◆ Task brief: Nothing but the pictures may be dropped; the rest of the listing is to be written out exactly.

◆ Dataset extract:
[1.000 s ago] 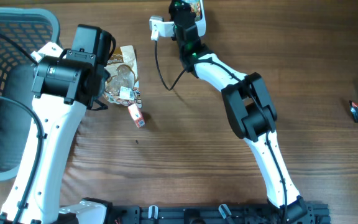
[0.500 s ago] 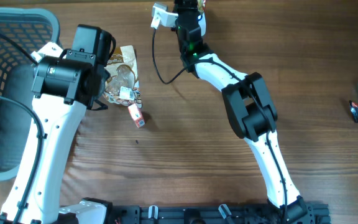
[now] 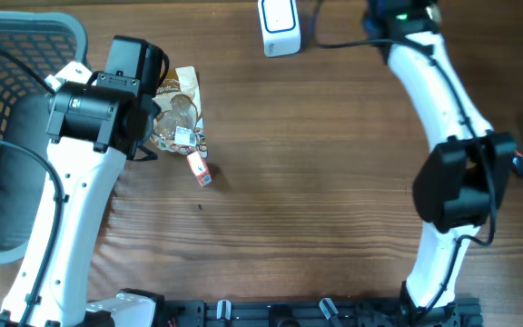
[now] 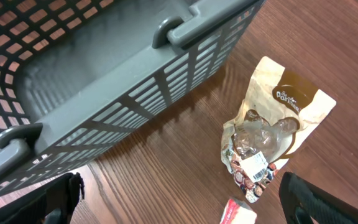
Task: Scan the item barcode
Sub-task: 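Carry the jar to the right table edge and release it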
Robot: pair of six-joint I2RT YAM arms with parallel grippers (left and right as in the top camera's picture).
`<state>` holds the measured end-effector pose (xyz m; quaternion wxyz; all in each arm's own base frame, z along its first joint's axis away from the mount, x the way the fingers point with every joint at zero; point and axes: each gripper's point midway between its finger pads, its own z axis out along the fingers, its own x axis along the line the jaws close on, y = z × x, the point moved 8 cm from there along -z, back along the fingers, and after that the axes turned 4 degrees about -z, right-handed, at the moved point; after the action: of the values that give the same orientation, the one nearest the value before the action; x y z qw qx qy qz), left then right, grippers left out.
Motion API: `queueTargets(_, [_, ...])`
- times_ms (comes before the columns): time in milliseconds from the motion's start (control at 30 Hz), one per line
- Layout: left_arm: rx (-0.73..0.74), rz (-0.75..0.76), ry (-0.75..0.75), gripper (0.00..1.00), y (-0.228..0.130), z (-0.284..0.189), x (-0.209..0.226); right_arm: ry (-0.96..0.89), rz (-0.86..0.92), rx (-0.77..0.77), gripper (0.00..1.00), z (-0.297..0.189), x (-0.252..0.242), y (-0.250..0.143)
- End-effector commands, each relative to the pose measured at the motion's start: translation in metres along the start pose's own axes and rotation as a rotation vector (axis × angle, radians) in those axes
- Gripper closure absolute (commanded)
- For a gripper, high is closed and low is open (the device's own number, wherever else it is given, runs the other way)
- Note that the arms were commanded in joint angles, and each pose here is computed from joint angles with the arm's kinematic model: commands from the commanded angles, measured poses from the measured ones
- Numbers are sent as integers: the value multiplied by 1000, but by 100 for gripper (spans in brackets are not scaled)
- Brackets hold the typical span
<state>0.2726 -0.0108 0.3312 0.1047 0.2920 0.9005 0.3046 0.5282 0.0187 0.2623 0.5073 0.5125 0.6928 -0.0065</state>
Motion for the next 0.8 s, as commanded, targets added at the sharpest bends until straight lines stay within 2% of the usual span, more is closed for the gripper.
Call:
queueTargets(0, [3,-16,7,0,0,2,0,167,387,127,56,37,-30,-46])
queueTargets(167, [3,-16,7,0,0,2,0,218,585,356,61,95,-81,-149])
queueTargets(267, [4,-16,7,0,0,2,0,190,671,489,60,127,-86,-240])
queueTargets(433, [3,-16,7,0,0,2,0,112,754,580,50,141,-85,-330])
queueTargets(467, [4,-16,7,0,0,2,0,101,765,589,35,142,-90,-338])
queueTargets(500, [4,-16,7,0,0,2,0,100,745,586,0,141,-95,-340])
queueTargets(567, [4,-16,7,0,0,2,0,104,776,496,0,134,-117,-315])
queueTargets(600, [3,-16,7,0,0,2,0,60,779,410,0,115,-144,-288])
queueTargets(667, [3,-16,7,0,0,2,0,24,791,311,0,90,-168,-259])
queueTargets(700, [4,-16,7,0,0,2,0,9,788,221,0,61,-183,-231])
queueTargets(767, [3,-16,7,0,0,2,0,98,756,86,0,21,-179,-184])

◆ Exercise response:
[1.000 s ago] 
[0.500 s ago] 
[now] 
[now] 
Task: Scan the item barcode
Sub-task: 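Carry the jar to the right table edge and release it
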Robot: pair of six-joint I2RT YAM arms with parallel grippers (left and right as in the top camera's picture).
`<state>` holds the measured end-effector pose (xyz m; quaternion wxyz; all in each arm's own base frame, z along its first joint's axis away from the mount, x the way the fingers point with every joint at zero; point and axes: each gripper's point midway between its finger pads, its own z axis out along the fingers, its own x axis along the line the jaws close on, y = z × x, the point moved 8 cm from there along -z, back along the fingers, and after that the axes turned 4 degrees about -z, right-handed, at the moved point; after the action: of the values that give the same orientation, the one nearest the value before the action; x y z qw qx qy qz), left then right, grippers left out.
Motion API: `queueTargets(_, [_, ...])`
- times_ms (comes before the columns): time in milliseconds from the motion's start (control at 30 Hz), one per line
- Layout: left_arm: rx (-0.73..0.74), rz (-0.75..0.76), ry (-0.75..0.75), gripper (0.00..1.00), y (-0.228..0.130), z (-0.284..0.189), x (-0.209..0.226); right_arm: ry (-0.96..0.89), rz (-0.86..0.92), rx (-0.77..0.77), gripper (0.00..1.00), z (-0.297..0.189), x (-0.252..0.242), y (-0.250..0.143)
- End-effector commands, each relative to the pose measured at the motion's start: translation in metres along the start pose's own axes and rotation as a rotation vector (axis × angle, radians) in those axes
- Gripper closure absolute (commanded)
- For a gripper, high is closed and low is open (the device's own number, wherever else it is given, runs the other way)
- Note that the arms were commanded in joint angles, and each pose here is computed from joint angles with the arm's kinematic model: commands from the commanded angles, measured poses from the measured ones
- Numbers are sent as integers: the value multiplied by 1000, but by 100 for gripper (spans in brackets are not scaled)
- Brackets hold the typical span
<state>0.2726 -0.0108 0.3312 0.1047 0.2920 0.9005 0.3046 0.5282 0.0187 0.2623 0.5073 0.5125 0.6928 -0.0065</state>
Motion for the next 0.8 s, as commanded, targets added at the sharpest bends until straight lines stay within 2% of the usual span, more is closed for the gripper.
Call:
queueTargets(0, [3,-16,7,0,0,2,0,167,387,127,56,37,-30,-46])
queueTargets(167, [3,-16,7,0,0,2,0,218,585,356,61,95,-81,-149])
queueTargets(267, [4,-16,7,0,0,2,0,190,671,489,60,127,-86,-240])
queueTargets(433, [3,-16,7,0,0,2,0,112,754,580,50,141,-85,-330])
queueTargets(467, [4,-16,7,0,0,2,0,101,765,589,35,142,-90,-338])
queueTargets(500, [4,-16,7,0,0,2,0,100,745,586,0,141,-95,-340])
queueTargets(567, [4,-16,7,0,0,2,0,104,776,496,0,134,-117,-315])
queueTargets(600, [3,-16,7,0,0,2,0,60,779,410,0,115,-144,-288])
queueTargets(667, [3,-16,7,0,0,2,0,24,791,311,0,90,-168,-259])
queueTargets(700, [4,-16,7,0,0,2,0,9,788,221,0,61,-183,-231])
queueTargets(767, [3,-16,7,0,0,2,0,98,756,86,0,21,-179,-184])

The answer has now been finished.